**To do:** Where an entry below contains an image, skip the image and reproduce the rest exactly.

**Given data:**
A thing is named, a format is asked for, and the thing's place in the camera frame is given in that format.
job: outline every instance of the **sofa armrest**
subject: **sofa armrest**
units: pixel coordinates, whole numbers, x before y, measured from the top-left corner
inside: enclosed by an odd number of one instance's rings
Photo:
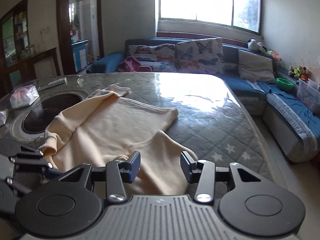
[[[92,73],[113,73],[116,72],[117,66],[124,60],[123,52],[113,52],[104,58],[93,63],[88,69],[87,74]]]

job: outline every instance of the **blue cabinet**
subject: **blue cabinet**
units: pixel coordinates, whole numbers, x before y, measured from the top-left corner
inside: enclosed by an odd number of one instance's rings
[[[88,40],[79,41],[71,44],[73,52],[73,61],[75,62],[76,72],[89,65],[88,44]]]

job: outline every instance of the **white plush toy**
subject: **white plush toy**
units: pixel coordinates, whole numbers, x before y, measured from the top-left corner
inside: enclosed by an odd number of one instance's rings
[[[248,41],[248,49],[253,50],[253,51],[259,51],[264,54],[267,53],[267,51],[263,47],[262,42],[257,42],[254,39],[251,39],[250,41]]]

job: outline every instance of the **white star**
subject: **white star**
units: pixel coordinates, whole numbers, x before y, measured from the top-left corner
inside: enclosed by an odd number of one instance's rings
[[[234,152],[235,153],[235,150],[234,150],[234,146],[231,146],[230,144],[227,143],[227,147],[226,147],[226,150],[231,153],[231,152]]]
[[[245,161],[251,159],[251,158],[250,158],[250,155],[247,154],[246,152],[243,152],[241,156],[244,158]]]
[[[216,152],[213,155],[214,161],[216,162],[217,160],[222,161],[222,155],[217,154]]]

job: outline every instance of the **pink clothing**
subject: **pink clothing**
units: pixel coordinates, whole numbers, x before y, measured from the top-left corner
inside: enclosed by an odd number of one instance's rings
[[[134,57],[129,56],[118,65],[119,72],[151,72],[150,66],[141,66],[141,63]]]

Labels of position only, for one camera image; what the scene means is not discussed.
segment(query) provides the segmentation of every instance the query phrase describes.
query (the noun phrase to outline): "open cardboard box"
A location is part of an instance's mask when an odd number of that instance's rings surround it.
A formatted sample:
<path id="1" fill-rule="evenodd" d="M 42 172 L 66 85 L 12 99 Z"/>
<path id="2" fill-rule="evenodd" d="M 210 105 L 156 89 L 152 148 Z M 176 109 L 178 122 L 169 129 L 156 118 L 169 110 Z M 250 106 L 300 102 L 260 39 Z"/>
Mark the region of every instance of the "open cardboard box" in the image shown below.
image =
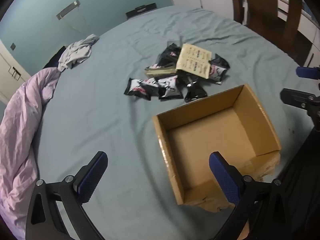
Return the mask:
<path id="1" fill-rule="evenodd" d="M 212 152 L 255 180 L 280 160 L 279 139 L 248 85 L 158 114 L 153 122 L 178 204 L 211 212 L 233 206 L 209 168 Z"/>

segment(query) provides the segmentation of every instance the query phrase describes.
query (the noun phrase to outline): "metal screw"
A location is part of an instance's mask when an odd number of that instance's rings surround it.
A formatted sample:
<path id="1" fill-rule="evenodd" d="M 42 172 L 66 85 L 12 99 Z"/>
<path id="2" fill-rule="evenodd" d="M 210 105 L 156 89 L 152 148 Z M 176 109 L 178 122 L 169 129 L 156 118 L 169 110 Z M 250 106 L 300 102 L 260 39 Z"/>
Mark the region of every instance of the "metal screw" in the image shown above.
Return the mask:
<path id="1" fill-rule="evenodd" d="M 281 185 L 281 181 L 279 181 L 279 179 L 275 179 L 273 181 L 277 186 L 280 186 Z"/>
<path id="2" fill-rule="evenodd" d="M 66 177 L 66 178 L 65 178 L 65 181 L 66 181 L 66 182 L 71 182 L 71 181 L 73 181 L 73 176 L 68 176 L 68 177 Z"/>
<path id="3" fill-rule="evenodd" d="M 251 182 L 251 181 L 252 181 L 252 178 L 251 178 L 249 175 L 243 176 L 243 179 L 244 179 L 244 181 L 246 181 L 246 182 Z"/>
<path id="4" fill-rule="evenodd" d="M 42 179 L 38 180 L 37 183 L 36 183 L 37 186 L 41 186 L 42 184 L 43 184 L 43 180 Z"/>

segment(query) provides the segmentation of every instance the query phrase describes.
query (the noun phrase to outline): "purple blanket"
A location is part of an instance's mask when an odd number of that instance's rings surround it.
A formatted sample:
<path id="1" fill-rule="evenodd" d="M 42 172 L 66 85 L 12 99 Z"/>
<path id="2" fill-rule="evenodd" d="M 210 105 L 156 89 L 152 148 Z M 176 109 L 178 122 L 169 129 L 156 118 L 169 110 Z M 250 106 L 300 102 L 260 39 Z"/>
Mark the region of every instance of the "purple blanket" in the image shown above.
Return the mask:
<path id="1" fill-rule="evenodd" d="M 39 71 L 12 96 L 0 125 L 0 215 L 18 240 L 25 239 L 31 194 L 37 180 L 31 146 L 42 106 L 53 96 L 60 72 Z"/>

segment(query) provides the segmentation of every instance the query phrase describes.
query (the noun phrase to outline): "blue gripper pad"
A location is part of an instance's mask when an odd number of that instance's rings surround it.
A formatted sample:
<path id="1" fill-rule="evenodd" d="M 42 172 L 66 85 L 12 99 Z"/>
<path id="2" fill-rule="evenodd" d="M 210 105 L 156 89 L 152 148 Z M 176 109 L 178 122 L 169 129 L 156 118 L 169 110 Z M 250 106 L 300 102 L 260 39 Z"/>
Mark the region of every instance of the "blue gripper pad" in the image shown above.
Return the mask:
<path id="1" fill-rule="evenodd" d="M 224 159 L 221 160 L 215 153 L 209 157 L 209 167 L 221 187 L 228 202 L 238 205 L 240 201 L 240 189 L 232 176 L 226 170 L 229 165 Z"/>
<path id="2" fill-rule="evenodd" d="M 320 79 L 320 70 L 317 67 L 297 67 L 296 74 L 302 78 Z"/>
<path id="3" fill-rule="evenodd" d="M 97 154 L 100 154 L 100 156 L 94 163 L 90 162 L 87 165 L 91 165 L 91 168 L 77 187 L 78 201 L 80 204 L 87 203 L 90 200 L 103 173 L 108 167 L 107 154 L 105 152 L 98 152 Z"/>

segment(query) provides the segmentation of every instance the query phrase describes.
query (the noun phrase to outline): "bed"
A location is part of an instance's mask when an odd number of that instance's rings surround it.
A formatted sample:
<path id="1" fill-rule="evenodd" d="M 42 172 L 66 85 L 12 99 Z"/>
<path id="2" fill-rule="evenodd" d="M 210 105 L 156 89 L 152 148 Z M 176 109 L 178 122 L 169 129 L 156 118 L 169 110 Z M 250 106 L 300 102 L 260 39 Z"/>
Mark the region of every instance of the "bed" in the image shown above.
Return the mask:
<path id="1" fill-rule="evenodd" d="M 231 210 L 210 213 L 178 206 L 168 179 L 151 117 L 181 106 L 124 95 L 129 77 L 144 78 L 169 44 L 187 42 L 217 53 L 231 65 L 222 85 L 205 85 L 209 95 L 247 83 L 270 117 L 283 150 L 271 181 L 310 133 L 305 111 L 284 105 L 283 88 L 316 94 L 317 86 L 298 78 L 297 64 L 245 26 L 203 10 L 161 8 L 104 33 L 89 59 L 61 74 L 33 140 L 39 176 L 46 183 L 76 174 L 98 151 L 109 166 L 84 209 L 105 239 L 209 239 Z M 59 205 L 62 218 L 78 239 Z"/>

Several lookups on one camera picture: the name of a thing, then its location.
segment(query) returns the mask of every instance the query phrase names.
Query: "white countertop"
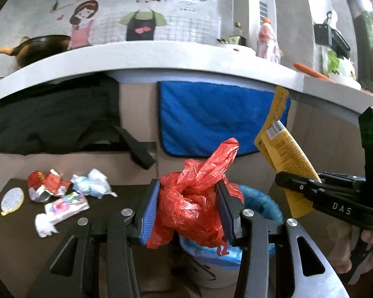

**Problem solution:**
A thing is named, a format is asked for, and the thing's place in the camera frame is given in that format.
job: outline every instance of the **sofa armrest**
subject: **sofa armrest**
units: pixel coordinates, whole numbers, x before y, measured from the top-left corner
inside: enclosed by an odd number of one instance's rings
Photo:
[[[92,73],[113,73],[116,72],[117,66],[124,60],[123,52],[113,52],[104,58],[93,63],[88,69],[87,74]]]

job: outline every instance of the **blue cabinet**
subject: **blue cabinet**
units: pixel coordinates, whole numbers, x before y, measured from the top-left corner
inside: enclosed by an odd number of one instance's rings
[[[88,40],[79,41],[71,44],[73,52],[73,61],[75,62],[76,72],[89,65],[88,44]]]

job: outline every instance of the **white plush toy**
subject: **white plush toy**
units: pixel coordinates, whole numbers, x before y, measured from the top-left corner
inside: enclosed by an odd number of one instance's rings
[[[248,41],[248,49],[253,50],[253,51],[259,51],[264,54],[267,53],[267,51],[263,47],[262,42],[257,42],[254,39],[251,39],[250,41]]]

job: outline every instance of the **white star**
subject: **white star**
units: pixel coordinates, whole numbers, x before y, measured from the top-left corner
inside: enclosed by an odd number of one instance's rings
[[[234,152],[235,153],[235,150],[234,150],[234,146],[231,146],[230,144],[227,143],[227,147],[226,147],[226,150],[231,153],[231,152]]]
[[[245,161],[251,159],[251,158],[250,158],[250,155],[247,154],[246,152],[243,152],[241,156],[244,158]]]
[[[216,152],[213,155],[214,161],[216,162],[217,160],[222,161],[222,155],[217,154]]]

job: outline every instance of the **pink clothing**
subject: **pink clothing**
units: pixel coordinates, whole numbers, x before y, measured from the top-left corner
inside: enclosed by an odd number of one instance's rings
[[[134,57],[129,56],[118,65],[119,72],[151,72],[150,66],[141,66],[141,63]]]

Labels of position only, for one camera image; what the scene means is not discussed.
segment(query) provides the segmentation of every instance the query phrase describes.
query (the noun phrase to outline): "open cardboard box"
A location is part of an instance's mask when an odd number of that instance's rings surround it.
A formatted sample:
<path id="1" fill-rule="evenodd" d="M 42 172 L 66 85 L 12 99 Z"/>
<path id="2" fill-rule="evenodd" d="M 210 105 L 156 89 L 152 148 Z M 176 109 L 178 122 L 169 129 L 156 118 L 169 110 Z M 250 106 L 300 102 L 260 39 Z"/>
Mark the region of every instance of the "open cardboard box" in the image shown below.
image =
Return the mask:
<path id="1" fill-rule="evenodd" d="M 212 152 L 255 180 L 280 160 L 279 139 L 248 85 L 158 114 L 153 122 L 178 204 L 211 212 L 233 206 L 209 168 Z"/>

segment(query) provides the segmentation of every instance the query phrase describes.
query (the noun phrase to outline): "metal screw"
A location is part of an instance's mask when an odd number of that instance's rings surround it.
A formatted sample:
<path id="1" fill-rule="evenodd" d="M 42 172 L 66 85 L 12 99 Z"/>
<path id="2" fill-rule="evenodd" d="M 210 105 L 156 89 L 152 148 Z M 176 109 L 178 122 L 169 129 L 156 118 L 169 110 Z M 250 106 L 300 102 L 260 39 Z"/>
Mark the region of every instance of the "metal screw" in the image shown above.
Return the mask:
<path id="1" fill-rule="evenodd" d="M 281 185 L 281 181 L 279 181 L 279 179 L 275 179 L 273 181 L 277 186 L 280 186 Z"/>
<path id="2" fill-rule="evenodd" d="M 66 177 L 66 178 L 65 178 L 65 181 L 66 181 L 66 182 L 71 182 L 71 181 L 73 181 L 73 176 L 68 176 L 68 177 Z"/>
<path id="3" fill-rule="evenodd" d="M 251 182 L 251 181 L 252 181 L 252 178 L 251 178 L 249 175 L 243 176 L 243 179 L 244 179 L 244 181 L 246 181 L 246 182 Z"/>
<path id="4" fill-rule="evenodd" d="M 42 179 L 38 180 L 37 183 L 36 183 L 37 186 L 41 186 L 42 184 L 43 184 L 43 180 Z"/>

segment(query) provides the segmentation of every instance the query phrase describes.
query (the noun phrase to outline): "purple blanket"
A location is part of an instance's mask when an odd number of that instance's rings surround it.
A formatted sample:
<path id="1" fill-rule="evenodd" d="M 42 172 L 66 85 L 12 99 Z"/>
<path id="2" fill-rule="evenodd" d="M 210 105 L 156 89 L 152 148 Z M 176 109 L 178 122 L 169 129 L 156 118 L 169 110 Z M 250 106 L 300 102 L 260 39 Z"/>
Mark the region of every instance of the "purple blanket" in the image shown above.
Return the mask:
<path id="1" fill-rule="evenodd" d="M 39 71 L 12 96 L 0 125 L 0 215 L 18 240 L 25 239 L 31 194 L 37 180 L 31 146 L 42 106 L 53 96 L 60 72 Z"/>

segment(query) provides the segmentation of every instance the query phrase describes.
query (the noun phrase to outline): "blue gripper pad"
A location is part of an instance's mask when an odd number of that instance's rings surround it.
A formatted sample:
<path id="1" fill-rule="evenodd" d="M 42 172 L 66 85 L 12 99 Z"/>
<path id="2" fill-rule="evenodd" d="M 210 105 L 156 89 L 152 148 Z M 176 109 L 178 122 L 169 129 L 156 118 L 169 110 Z M 250 106 L 300 102 L 260 39 Z"/>
Mark the region of every instance of the "blue gripper pad" in the image shown above.
Return the mask:
<path id="1" fill-rule="evenodd" d="M 224 159 L 221 160 L 215 153 L 209 157 L 209 167 L 221 187 L 228 202 L 238 205 L 240 201 L 240 189 L 232 176 L 226 170 L 229 165 Z"/>
<path id="2" fill-rule="evenodd" d="M 320 79 L 320 70 L 317 67 L 297 67 L 296 74 L 302 78 Z"/>
<path id="3" fill-rule="evenodd" d="M 97 154 L 100 154 L 100 156 L 94 163 L 90 162 L 87 165 L 91 165 L 91 168 L 77 187 L 78 201 L 80 204 L 87 203 L 90 200 L 103 173 L 108 167 L 107 154 L 105 152 L 98 152 Z"/>

segment(query) provides the segmentation of every instance the query phrase describes.
query (the noun phrase to outline): "bed"
A location is part of an instance's mask when an odd number of that instance's rings surround it.
A formatted sample:
<path id="1" fill-rule="evenodd" d="M 42 172 L 66 85 L 12 99 Z"/>
<path id="2" fill-rule="evenodd" d="M 210 105 L 156 89 L 152 148 Z M 176 109 L 178 122 L 169 129 L 156 118 L 169 110 Z M 250 106 L 300 102 L 260 39 Z"/>
Mark the region of every instance of the "bed" in the image shown above.
Return the mask:
<path id="1" fill-rule="evenodd" d="M 231 210 L 210 213 L 178 206 L 168 179 L 151 117 L 181 106 L 124 95 L 129 77 L 144 78 L 169 44 L 187 42 L 217 53 L 231 65 L 222 85 L 205 85 L 209 95 L 247 83 L 270 117 L 283 150 L 271 181 L 310 133 L 305 111 L 284 105 L 283 88 L 316 94 L 317 86 L 298 78 L 297 64 L 245 26 L 203 10 L 161 8 L 104 33 L 89 59 L 61 74 L 33 140 L 39 176 L 46 183 L 76 174 L 98 151 L 109 166 L 84 209 L 105 239 L 209 239 Z M 59 205 L 62 218 L 78 239 Z"/>

Several lookups on one camera picture: the name of a thing, then its location.
segment(query) returns the mask of every instance the query phrase names.
Query: "white countertop"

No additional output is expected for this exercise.